Only the lines below from the one that holds "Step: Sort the" through the one that holds "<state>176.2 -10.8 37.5" should appear in the answer, copied exactly, end lines included and pictures omitted.

▼▼▼

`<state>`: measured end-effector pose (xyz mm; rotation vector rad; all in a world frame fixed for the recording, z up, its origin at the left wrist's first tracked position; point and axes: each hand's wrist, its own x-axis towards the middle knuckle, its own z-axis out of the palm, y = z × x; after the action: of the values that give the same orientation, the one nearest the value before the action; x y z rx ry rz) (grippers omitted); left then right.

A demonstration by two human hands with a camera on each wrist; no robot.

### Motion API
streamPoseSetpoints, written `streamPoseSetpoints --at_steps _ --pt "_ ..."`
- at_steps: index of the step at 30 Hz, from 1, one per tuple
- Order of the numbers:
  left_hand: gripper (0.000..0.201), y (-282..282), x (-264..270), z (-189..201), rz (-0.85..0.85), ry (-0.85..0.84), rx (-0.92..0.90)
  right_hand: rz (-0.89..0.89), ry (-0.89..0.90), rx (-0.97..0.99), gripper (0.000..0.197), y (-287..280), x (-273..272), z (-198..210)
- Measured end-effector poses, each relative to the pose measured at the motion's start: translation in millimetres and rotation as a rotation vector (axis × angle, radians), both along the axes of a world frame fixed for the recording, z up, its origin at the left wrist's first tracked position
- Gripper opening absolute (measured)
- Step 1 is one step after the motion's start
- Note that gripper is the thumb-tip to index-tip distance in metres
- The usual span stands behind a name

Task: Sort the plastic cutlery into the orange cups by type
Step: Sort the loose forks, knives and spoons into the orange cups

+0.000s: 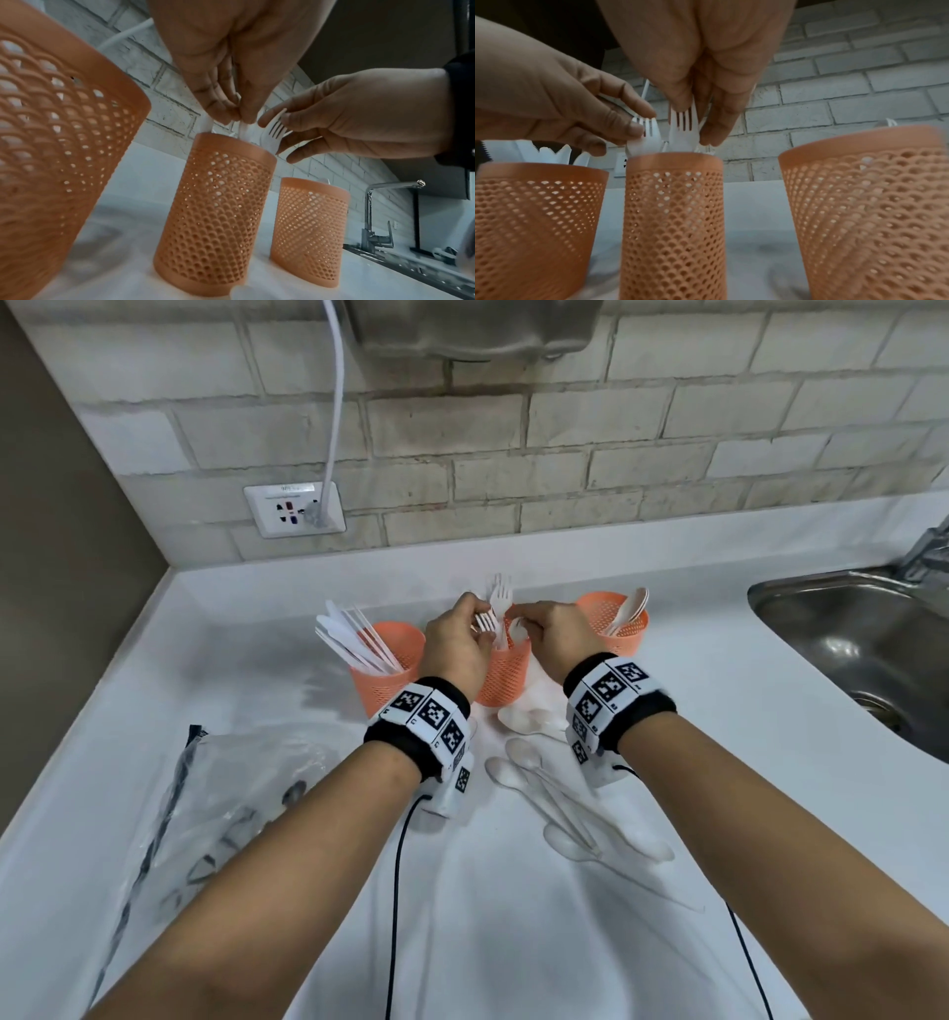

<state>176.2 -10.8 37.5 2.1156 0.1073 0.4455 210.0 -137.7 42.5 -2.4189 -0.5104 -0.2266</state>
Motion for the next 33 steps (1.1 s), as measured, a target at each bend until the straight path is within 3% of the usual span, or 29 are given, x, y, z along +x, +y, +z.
streamPoseSetpoints --at_steps 7,11,13,15,18,21,24,27,33 --pt "0.039 6 -10 10 0.029 0.079 0.228 -0.001 0.056 -0.041 0.052 -3 -12 5" --pt "0.036 5 -32 12 0.006 -0.002 0.276 -0.073 0.002 0.028 0.03 -20 -27 7" --pt "0.025 0 -45 3 -0.152 0.052 0.297 -0.041 0.107 -0.06 0.019 -31 -38 5" --pt "0.018 -6 -59 -11 -0.335 0.216 0.339 0.007 0.245 -0.23 0.016 -42 -54 2" --pt "0.024 -15 -78 -31 -0.515 0.439 0.467 0.023 0.489 -0.436 0.016 -57 -74 -4" --pt "0.033 -22 -94 -40 -0.585 0.583 0.628 0.003 0.712 -0.627 0.024 -66 -91 -10" --pt "0.029 -26 -101 -44 -0.568 0.617 0.618 -0.018 0.724 -0.777 0.035 -70 -104 -21" --pt "0.03 -29 -100 -45 -0.468 0.624 0.606 0.006 0.706 -0.902 0.025 -69 -112 -30" --pt "0.036 -27 -96 -45 -0.341 0.659 0.626 -0.034 0.658 -0.915 0.034 -66 -115 -37"
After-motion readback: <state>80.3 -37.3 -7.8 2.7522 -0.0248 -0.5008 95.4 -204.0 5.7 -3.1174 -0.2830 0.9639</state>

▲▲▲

== Task solution ==
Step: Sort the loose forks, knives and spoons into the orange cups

+0.000s: 

<state>176.2 -10.8 37.5 2.1156 0.1073 0.4455 210.0 -137.7 42.5 -2.4189 -0.5104 -0.2266</state>

That covers the exercise completely.